→ **What you need to do**:
So that the copy stays text only, transcribe the data below exactly and exclude the images.

→ **Source data**:
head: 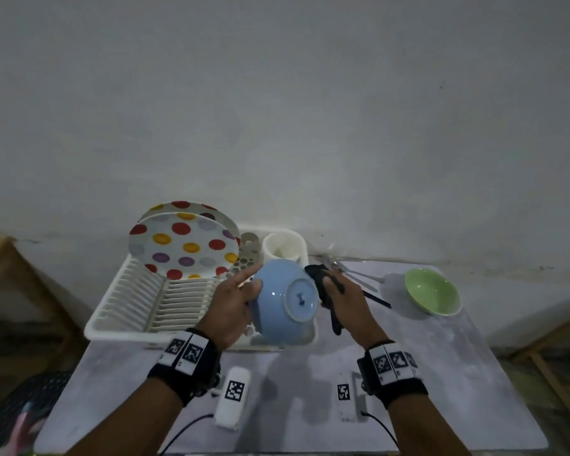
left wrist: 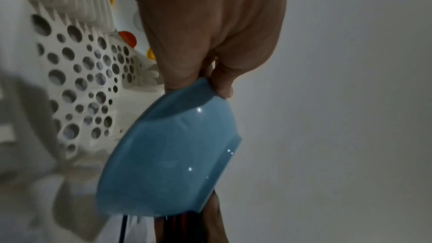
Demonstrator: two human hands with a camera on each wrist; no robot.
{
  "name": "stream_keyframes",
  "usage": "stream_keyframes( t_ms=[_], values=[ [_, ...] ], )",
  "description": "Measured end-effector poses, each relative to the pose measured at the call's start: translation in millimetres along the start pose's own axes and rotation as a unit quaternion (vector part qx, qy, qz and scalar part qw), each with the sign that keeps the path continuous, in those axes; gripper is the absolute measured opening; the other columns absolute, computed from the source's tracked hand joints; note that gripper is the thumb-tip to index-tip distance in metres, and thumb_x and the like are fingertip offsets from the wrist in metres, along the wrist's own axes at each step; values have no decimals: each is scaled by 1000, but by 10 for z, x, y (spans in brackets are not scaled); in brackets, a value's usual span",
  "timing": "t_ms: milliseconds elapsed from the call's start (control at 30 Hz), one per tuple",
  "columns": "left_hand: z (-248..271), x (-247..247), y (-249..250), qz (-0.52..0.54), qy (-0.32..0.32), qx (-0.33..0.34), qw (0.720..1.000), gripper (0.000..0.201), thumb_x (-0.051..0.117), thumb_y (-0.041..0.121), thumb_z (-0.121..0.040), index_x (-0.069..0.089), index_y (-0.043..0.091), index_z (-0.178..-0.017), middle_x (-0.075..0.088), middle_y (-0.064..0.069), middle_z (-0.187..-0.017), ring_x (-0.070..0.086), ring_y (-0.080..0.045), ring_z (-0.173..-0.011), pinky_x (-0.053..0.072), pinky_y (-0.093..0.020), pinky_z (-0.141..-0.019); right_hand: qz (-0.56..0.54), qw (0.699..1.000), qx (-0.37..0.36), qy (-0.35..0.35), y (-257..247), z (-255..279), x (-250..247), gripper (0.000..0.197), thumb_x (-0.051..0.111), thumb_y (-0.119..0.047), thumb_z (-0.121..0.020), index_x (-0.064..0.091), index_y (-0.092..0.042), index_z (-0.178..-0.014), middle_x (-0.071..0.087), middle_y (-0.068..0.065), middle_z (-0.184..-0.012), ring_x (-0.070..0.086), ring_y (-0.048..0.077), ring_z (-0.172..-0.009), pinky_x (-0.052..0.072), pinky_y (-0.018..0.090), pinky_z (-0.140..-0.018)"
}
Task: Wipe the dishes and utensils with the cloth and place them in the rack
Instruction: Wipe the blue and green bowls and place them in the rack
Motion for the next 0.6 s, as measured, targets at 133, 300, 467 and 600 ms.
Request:
stream_keyframes(
  t_ms=[133, 300, 467, 600],
  values=[
    [-398, -236, 8, -71, 20, -25, 997, 32, 52, 5, -97, 59, 7, -127, 62, -18, -128, 60, -34, -113, 52, -49, -93, -89, 995, 27, 39, 263, 66, -147, 33, 49, -20, -101, 70, -45, -104, 69, -5, -86, 59, 21, -83, 51, 59, -90],
    [-833, -348, -335, -169, -7, -71, 983, 26, 59, 5, -93, 67, 19, -113, 60, -17, -131, 55, -31, -123, 43, -48, -107, -103, 994, 7, 38, 383, 81, -316, 31, 51, -23, -99, 68, -47, -107, 72, -7, -99, 66, 29, -94, 54, 50, -92],
    [-1067, -438, -531, -240, -28, -95, 966, 34, 59, 4, -93, 59, 4, -127, 63, -17, -127, 58, -30, -120, 42, -45, -108, -67, 998, 7, 22, 554, 31, -489, 28, 51, -28, -99, 64, -48, -115, 71, -6, -103, 65, 33, -96, 52, 53, -93],
    [-1214, -575, -466, -350, -53, -84, 931, 37, 70, 31, -84, 63, 21, -119, 65, -9, -122, 60, -24, -114, 50, -43, -98, -66, 997, 15, 23, 654, -23, -549, 33, 51, -21, -100, 65, -46, -116, 71, -5, -97, 61, 18, -86, 52, 57, -89]
  ],
)
Point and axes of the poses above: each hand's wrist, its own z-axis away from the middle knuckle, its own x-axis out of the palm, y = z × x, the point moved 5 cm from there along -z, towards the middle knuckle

→ **Written response**:
head: 
left wrist: 
Demonstrator: two human hands with a camera on each wrist; no robot.
{
  "name": "stream_keyframes",
  "usage": "stream_keyframes( t_ms=[_], values=[ [_, ...] ], )",
  "description": "Measured end-effector poses, each relative to the pose measured at the call's start: translation in millimetres along the start pose's own axes and rotation as a unit quaternion (vector part qx, qy, qz and scalar part qw), each with the sign that keeps the path continuous, in those axes; gripper is the absolute measured opening; the other columns absolute, computed from the source's tracked hand joints; note that gripper is the thumb-tip to index-tip distance in metres, and thumb_x and the like are fingertip offsets from the wrist in metres, along the wrist's own axes at each step; values have no decimals: each is scaled by 1000, but by 10 for z, x, y (spans in brackets are not scaled); in brackets, a value's usual span",
  "timing": "t_ms: milliseconds elapsed from the call's start (control at 30 Hz), one per tuple",
  "columns": "left_hand: z (-248..271), x (-247..247), y (-249..250), qz (-0.52..0.54), qy (-0.32..0.32), qx (-0.33..0.34), qw (0.720..1.000), gripper (0.000..0.201), thumb_x (-0.051..0.117), thumb_y (-0.041..0.121), thumb_z (-0.121..0.040), index_x (-0.069..0.089), index_y (-0.043..0.091), index_z (-0.178..-0.017), middle_x (-0.075..0.088), middle_y (-0.064..0.069), middle_z (-0.187..-0.017), ring_x (-0.070..0.086), ring_y (-0.080..0.045), ring_z (-0.173..-0.011), pinky_x (-0.053..0.072), pinky_y (-0.093..0.020), pinky_z (-0.141..-0.019); right_hand: qz (-0.56..0.54), qw (0.699..1.000), qx (-0.37..0.36), qy (-0.35..0.35), y (-257..247), z (-255..279), x (-250..247), gripper (0.000..0.197), thumb_x (-0.051..0.111), thumb_y (-0.119..0.047), thumb_z (-0.121..0.020), index_x (-0.064..0.091), index_y (-0.092..0.042), index_z (-0.178..-0.014), middle_x (-0.071..0.087), middle_y (-0.068..0.065), middle_z (-0.184..-0.012), ring_x (-0.070..0.086), ring_y (-0.048..0.077), ring_z (-0.172..-0.009), pinky_x (-0.052..0.072), pinky_y (-0.018..0.090), pinky_z (-0.140..-0.018)"
}
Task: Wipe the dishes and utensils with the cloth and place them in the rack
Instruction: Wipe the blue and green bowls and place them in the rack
Motion for the next 0.6 s, as measured, targets at 133, 300, 467 and 600 ms.
Request:
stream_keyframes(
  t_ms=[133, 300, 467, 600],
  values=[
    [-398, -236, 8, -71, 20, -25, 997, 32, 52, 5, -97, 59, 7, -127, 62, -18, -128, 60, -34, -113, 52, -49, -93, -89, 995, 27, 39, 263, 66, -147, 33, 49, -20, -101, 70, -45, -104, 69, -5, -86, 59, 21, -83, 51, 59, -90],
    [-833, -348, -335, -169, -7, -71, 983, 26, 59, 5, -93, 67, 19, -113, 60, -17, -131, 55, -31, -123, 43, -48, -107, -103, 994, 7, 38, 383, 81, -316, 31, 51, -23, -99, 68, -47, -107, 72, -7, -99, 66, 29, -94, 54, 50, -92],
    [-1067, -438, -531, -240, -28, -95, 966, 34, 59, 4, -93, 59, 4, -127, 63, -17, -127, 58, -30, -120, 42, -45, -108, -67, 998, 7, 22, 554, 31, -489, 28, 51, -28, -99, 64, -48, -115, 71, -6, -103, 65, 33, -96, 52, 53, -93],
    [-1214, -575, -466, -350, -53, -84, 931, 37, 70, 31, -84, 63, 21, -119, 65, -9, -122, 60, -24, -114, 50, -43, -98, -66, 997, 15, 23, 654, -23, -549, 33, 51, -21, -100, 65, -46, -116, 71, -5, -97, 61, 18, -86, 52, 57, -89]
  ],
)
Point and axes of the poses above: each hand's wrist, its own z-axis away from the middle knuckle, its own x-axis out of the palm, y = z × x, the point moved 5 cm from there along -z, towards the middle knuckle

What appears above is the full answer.